- Most older Australians aren’t ready to move into aged care, over half are ‘concerned’ or ‘very concerned’ about making the transition
- 3 in 4 expect it to diminish their wealth and children’s inheritance while nearly 2 in 5 are worried about the financial burden on their children
- Half of over 65s don’t understand what government assistance will be available to them for aged care
AMP research reveals that 4 in 5 Australians aged 65 and over don’t feel prepared for the transition to aged care, while 7 in 10 worry about the cost of care.
The majority of older Australians would prefer to avoid aged care and remain living in the family home, with 3 in 5 saying they would prefer to age in the family home and half preferring to receive care in the home. Further, 3 in 4 expect aged care to diminish their wealth and children’s inheritance, while almost 1 in 3 worry about the burden of aged care cost on their children.
This research shows the challenges faced by the growing number of Australians heading into retirement. Retirees lack the financial confidence to spend in retirement and are living more frugally than they need to, with Treasury’s Retirement Income Review revealing many older Australians are passing away with the bulk of wealth they had at retirement intact1.
AMP’s research follows the federal government’s introduction of the new Aged Care Act into Parliament in September, aimed at supporting growing numbers of older Australians choosing to retain their independence and remain in their homes as they age.
Other key findings include:
- 7 in 10 are against moving into a residential aged care facility
- 1 in 2 don’t know what government assistance is available to them for aged care
- Over 8 in 10 are confident their children will make the right decisions on their behalf about aged care, if needed.
The findings are indicative of the questions financial advisers are most often asked from their clients about aged care, including:
- What will it cost to move into an aged care facility and can I afford it?
- I have minimal assets besides the family home. Do I still need to pay the accommodation costs of moving into a residential aged care facility?

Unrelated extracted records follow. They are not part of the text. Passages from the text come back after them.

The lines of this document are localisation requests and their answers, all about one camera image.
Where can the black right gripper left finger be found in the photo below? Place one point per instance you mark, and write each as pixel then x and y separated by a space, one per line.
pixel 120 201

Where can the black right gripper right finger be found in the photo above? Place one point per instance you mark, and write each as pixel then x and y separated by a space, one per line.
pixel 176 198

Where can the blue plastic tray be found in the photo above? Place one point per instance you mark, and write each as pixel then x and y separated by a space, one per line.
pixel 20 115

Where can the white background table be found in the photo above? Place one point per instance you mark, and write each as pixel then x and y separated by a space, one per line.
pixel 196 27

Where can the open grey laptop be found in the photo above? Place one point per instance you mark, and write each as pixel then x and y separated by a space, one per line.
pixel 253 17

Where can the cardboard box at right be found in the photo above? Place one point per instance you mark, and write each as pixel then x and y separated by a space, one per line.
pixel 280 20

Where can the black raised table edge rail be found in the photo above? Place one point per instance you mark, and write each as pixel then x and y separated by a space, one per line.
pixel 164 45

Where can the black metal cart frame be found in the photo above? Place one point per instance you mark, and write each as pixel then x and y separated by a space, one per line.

- Should I retain the family home (and rent it), or sell it and use the proceeds to pay for the aged care accommodation payment?
- What are the implications of each option for my social security entitlements?
- How do I minimise my aged care fees while optimising my social security entitlement?
Previous Government findings have also shown that older Australians find the aged care system difficult to access and navigate2. By 2035, a total of 1.4 million Australians are expected to stay in their homes as they age2 while the number of Australians aged 85 years and over is projected to increase from 515,700 in 2018-19 to more than 1.5 million by 20583.
AMP Group Executive, Super and Investments, Melinda Howes said:
“These insights bring to light the financial worry and lack of understanding many older Australians have about aged care, including its cost, how they will fund it, and how it interacts with the pension system.
“The Government’s Aged Care reforms are an important step towards helping support the growing number of older Australians choosing to retain their independence, and the financial services industry also needs to do more. It’s critical we continue to work with government and regulators to help take these aged care financial worries off the table for retirees, and allow them, with their families, to focus on physical and emotional wellbeing during this often-challenging phase of life.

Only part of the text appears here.